> _Aim of the exercise_: Each record is to be reproduced verbatim.

───── Recorded data ─────

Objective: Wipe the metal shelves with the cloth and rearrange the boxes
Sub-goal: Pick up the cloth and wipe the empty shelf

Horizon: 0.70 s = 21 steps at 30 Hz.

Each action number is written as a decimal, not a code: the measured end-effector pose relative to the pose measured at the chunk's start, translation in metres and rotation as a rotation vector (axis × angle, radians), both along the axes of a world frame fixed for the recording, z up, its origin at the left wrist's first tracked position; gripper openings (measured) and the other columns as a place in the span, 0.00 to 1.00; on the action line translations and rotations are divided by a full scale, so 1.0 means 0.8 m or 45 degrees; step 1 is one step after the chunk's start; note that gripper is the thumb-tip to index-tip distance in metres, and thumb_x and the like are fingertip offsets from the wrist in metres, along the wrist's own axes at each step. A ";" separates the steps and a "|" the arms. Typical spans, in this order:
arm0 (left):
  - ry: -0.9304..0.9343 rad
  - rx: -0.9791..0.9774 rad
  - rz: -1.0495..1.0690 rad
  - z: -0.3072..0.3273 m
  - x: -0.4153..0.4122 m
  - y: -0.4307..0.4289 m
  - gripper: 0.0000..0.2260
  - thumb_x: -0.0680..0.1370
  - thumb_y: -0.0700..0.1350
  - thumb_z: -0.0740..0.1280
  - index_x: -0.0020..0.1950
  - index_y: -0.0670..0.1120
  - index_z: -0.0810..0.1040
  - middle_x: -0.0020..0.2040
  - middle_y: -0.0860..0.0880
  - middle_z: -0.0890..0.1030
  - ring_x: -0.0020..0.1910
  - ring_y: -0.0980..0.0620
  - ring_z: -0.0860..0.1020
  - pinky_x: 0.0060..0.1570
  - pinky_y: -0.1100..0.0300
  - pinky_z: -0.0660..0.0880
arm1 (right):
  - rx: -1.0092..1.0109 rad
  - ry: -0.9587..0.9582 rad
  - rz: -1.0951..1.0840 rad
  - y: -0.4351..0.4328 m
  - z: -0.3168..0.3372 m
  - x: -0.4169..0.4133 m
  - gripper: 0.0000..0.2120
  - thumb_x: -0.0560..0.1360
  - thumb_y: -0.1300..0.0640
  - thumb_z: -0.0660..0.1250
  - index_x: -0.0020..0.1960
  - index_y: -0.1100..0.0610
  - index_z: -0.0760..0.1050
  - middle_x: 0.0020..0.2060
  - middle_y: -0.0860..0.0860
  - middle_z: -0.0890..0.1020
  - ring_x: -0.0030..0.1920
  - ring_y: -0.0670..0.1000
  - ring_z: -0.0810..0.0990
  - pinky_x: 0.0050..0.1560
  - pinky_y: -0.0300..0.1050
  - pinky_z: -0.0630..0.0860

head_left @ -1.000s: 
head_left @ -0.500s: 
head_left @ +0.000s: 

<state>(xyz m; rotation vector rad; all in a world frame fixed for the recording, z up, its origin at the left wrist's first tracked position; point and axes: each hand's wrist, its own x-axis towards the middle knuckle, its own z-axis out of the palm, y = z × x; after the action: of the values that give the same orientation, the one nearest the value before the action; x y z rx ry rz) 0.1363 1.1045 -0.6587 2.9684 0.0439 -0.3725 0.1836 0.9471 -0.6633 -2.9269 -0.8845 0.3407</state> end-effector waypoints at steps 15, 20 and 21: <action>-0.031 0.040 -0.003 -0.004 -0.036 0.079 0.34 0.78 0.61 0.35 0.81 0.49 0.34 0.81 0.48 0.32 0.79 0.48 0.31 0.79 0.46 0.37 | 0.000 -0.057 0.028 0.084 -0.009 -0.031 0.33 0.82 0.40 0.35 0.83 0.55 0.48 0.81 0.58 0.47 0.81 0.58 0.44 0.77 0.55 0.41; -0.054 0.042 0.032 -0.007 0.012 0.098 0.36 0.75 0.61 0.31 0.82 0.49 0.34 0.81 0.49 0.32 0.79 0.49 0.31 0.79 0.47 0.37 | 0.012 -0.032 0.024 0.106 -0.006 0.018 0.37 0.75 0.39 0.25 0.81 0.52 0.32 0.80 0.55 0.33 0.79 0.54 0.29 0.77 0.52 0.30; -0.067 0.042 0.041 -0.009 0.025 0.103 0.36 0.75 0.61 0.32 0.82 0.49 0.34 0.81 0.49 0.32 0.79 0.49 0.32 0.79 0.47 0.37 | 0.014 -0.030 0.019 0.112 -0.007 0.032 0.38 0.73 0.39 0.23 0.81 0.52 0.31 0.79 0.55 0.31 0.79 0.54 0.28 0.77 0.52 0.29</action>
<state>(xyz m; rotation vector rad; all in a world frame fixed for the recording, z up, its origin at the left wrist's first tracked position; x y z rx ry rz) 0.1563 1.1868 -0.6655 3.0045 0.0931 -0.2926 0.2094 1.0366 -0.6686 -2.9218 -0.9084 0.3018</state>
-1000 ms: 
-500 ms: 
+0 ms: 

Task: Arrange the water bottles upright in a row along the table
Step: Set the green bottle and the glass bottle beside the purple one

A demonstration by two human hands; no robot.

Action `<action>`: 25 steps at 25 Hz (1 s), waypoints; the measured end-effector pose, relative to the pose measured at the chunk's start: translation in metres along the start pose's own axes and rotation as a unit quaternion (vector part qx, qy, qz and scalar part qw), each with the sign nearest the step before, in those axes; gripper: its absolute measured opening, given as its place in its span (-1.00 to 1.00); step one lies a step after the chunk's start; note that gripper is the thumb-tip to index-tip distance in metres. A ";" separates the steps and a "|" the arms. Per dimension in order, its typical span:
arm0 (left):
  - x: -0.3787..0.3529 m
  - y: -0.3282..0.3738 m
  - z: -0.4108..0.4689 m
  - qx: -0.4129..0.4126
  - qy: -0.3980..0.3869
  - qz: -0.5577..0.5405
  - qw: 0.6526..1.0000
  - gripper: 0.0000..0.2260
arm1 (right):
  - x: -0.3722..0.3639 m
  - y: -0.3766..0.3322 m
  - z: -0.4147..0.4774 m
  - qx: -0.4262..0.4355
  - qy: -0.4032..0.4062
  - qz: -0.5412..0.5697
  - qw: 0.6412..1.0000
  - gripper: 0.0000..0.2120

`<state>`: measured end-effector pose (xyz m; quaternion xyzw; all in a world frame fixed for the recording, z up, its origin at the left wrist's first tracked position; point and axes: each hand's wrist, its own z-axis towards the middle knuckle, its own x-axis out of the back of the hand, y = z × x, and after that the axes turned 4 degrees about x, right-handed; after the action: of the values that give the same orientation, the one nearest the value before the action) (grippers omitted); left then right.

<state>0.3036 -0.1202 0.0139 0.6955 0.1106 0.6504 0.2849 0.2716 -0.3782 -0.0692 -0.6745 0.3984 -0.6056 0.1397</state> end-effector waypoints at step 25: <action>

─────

> _Solution to this problem_:
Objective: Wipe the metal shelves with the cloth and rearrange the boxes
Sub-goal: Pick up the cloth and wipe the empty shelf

Horizon: 0.70 s = 21 steps at 30 Hz.

Each action number is written as a decimal, not a code: the measured end-effector pose relative to the pose measured at the chunk's start, translation in metres and rotation as a rotation vector (axis × angle, radians), both along the axes of a world frame fixed for the recording, z up, its origin at the left wrist's first tracked position; gripper openings (measured) and the other columns as a place in the span, 0.00 to 1.00; on the action line translations and rotations are divided by a full scale, so 1.0 means 0.8 m or 45 degrees; step 1 is one step after the chunk's start; note that gripper is the thumb-tip to index-tip distance in metres, and thumb_x and the like are fingertip offsets from the wrist in metres, along the wrist's own axes at each step. A ";" separates the steps and a "|" the arms. Typical spans, in this order:
arm0 (left):
  - ry: -0.9304..0.9343 rad
  - rx: -0.9791..0.9774 rad
  - rz: -1.0495..1.0690 rad
  - z: -0.3072..0.3273 m
  - x: -0.4153..0.4122 m
  - y: -0.4307..0.4289 m
  - gripper: 0.0000..0.2260
  - thumb_x: -0.0680..0.1370
  - thumb_y: -0.0700..0.1350
  - thumb_z: -0.0740..0.1280
  - index_x: -0.0020..0.1950
  - index_y: -0.0670..0.1120
  - index_z: -0.0810..0.1040
  - middle_x: -0.0020..0.2040
  - middle_y: -0.0860..0.0880
  - middle_z: -0.0890..0.1030
  - ring_x: -0.0020..0.1910
  - ring_y: -0.0980..0.0620
  - ring_z: -0.0860..0.1020
  - pinky_x: 0.0060..0.1570
  - pinky_y: -0.1100..0.0300
  - pinky_z: -0.0660..0.0880
arm1 (right):
  - rx: -1.0092..1.0109 rad
  - ry: -0.9587..0.9582 rad
  - rz: -1.0951..1.0840 rad
  - y: -0.4351..0.4328 m
  - z: -0.3168..0.3372 m
  - x: -0.4169..0.4133 m
  - gripper: 0.0000..0.2120
  - thumb_x: -0.0560..0.1360
  - thumb_y: -0.1300..0.0640
  - thumb_z: -0.0660..0.1250
  - index_x: -0.0020..0.1960
  - index_y: -0.1100..0.0610
  - index_z: -0.0760..0.1050
  - middle_x: 0.0020..0.2060
  - middle_y: -0.0860..0.0860
  - middle_z: -0.0890..0.1020
  - ring_x: -0.0030..0.1920
  - ring_y: -0.0670..0.1000
  - ring_z: -0.0810..0.0990
  - pinky_x: 0.0050..0.1560
  - pinky_y: -0.0300..0.1050
  - pinky_z: -0.0630..0.0860

head_left @ -1.000s: 
head_left @ -0.500s: 
head_left @ +0.000s: 

<state>(xyz m; rotation vector rad; all in a world frame fixed for the recording, z up, its origin at the left wrist's first tracked position; point and axes: each hand's wrist, its own x-axis towards the middle knuckle, its own z-axis out of the palm, y = z × x; after the action: of the values that give the same orientation, the one nearest the value before the action; x y z rx ry rz) 0.1363 1.1045 -0.6587 2.9684 0.0439 -0.3725 0.1836 0.9471 -0.6633 -2.9269 -0.8845 0.3407</state> end-effector waypoints at steps 15, 20 and 21: <action>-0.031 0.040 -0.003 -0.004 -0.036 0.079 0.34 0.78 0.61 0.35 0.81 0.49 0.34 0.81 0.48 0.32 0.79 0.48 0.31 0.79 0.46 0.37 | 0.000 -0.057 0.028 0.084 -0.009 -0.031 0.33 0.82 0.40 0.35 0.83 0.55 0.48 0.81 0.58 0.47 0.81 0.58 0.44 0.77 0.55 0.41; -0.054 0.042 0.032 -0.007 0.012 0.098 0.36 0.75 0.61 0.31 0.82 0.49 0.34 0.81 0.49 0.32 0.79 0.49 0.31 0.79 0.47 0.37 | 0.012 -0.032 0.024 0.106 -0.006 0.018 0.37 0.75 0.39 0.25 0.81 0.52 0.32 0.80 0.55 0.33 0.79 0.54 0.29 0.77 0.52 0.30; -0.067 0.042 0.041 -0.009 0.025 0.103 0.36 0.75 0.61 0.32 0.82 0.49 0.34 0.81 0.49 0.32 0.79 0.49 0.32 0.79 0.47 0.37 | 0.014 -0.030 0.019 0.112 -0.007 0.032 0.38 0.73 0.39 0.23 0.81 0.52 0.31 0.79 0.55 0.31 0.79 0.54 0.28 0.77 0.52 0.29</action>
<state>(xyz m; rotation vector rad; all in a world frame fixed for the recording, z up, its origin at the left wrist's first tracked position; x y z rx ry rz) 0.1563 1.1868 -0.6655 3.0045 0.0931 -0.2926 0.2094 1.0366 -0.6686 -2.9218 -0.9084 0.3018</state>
-1000 ms: 
-500 ms: 
+0 ms: 

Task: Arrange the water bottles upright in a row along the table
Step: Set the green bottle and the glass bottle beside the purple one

A demonstration by two human hands; no robot.

Action `<action>`: 25 steps at 25 Hz (1 s), waypoints; the measured end-effector pose, relative to the pose measured at the chunk's start: translation in metres along the start pose's own axes and rotation as a unit quaternion (vector part qx, qy, qz and scalar part qw), each with the sign nearest the step before, in those axes; gripper: its absolute measured opening, given as its place in its span (-1.00 to 1.00); step one lies a step after the chunk's start; note that gripper is the thumb-tip to index-tip distance in metres. A ";" separates the steps and a "|" the arms. Per dimension in order, its typical span:
arm0 (left):
  - x: -0.3787..0.3529 m
  - y: -0.3282..0.3738 m
  - z: -0.4108..0.4689 m
  - qx: -0.4129..0.4126
  - qy: -0.3980..0.3869
  - qz: -0.5577..0.5405
  - qw: 0.6526..1.0000
  - gripper: 0.0000..0.2260
arm1 (right):
  - x: -0.3722..0.3639 m
  - y: -0.3766..0.3322 m
  - z: -0.4147..0.4774 m
  - qx: -0.4262..0.4355
  - qy: -0.4032..0.4062
  - qz: -0.5412..0.5697
  - qw: 0.6412..1.0000
  - gripper: 0.0000..0.2120

`<state>`: measured end-effector pose (xyz m; quaternion xyzw; all in a world frame fixed for the recording, z up, its origin at the left wrist's first tracked position; point and axes: each hand's wrist, its own z-axis towards the middle knuckle, its own x-axis out of the back of the hand, y = z × x, and after that the axes turned 4 degrees about x, right-handed; after the action: of the values that give the same orientation, the one nearest the value before the action) (grippers omitted); left then right.

<state>0.3036 -0.1202 0.0139 0.6955 0.1106 0.6504 0.2849 0.2716 -0.3782 -0.0692 -0.6745 0.3984 -0.6056 0.1397</state> end-effector waypoints at step 25: <action>

That completes the response.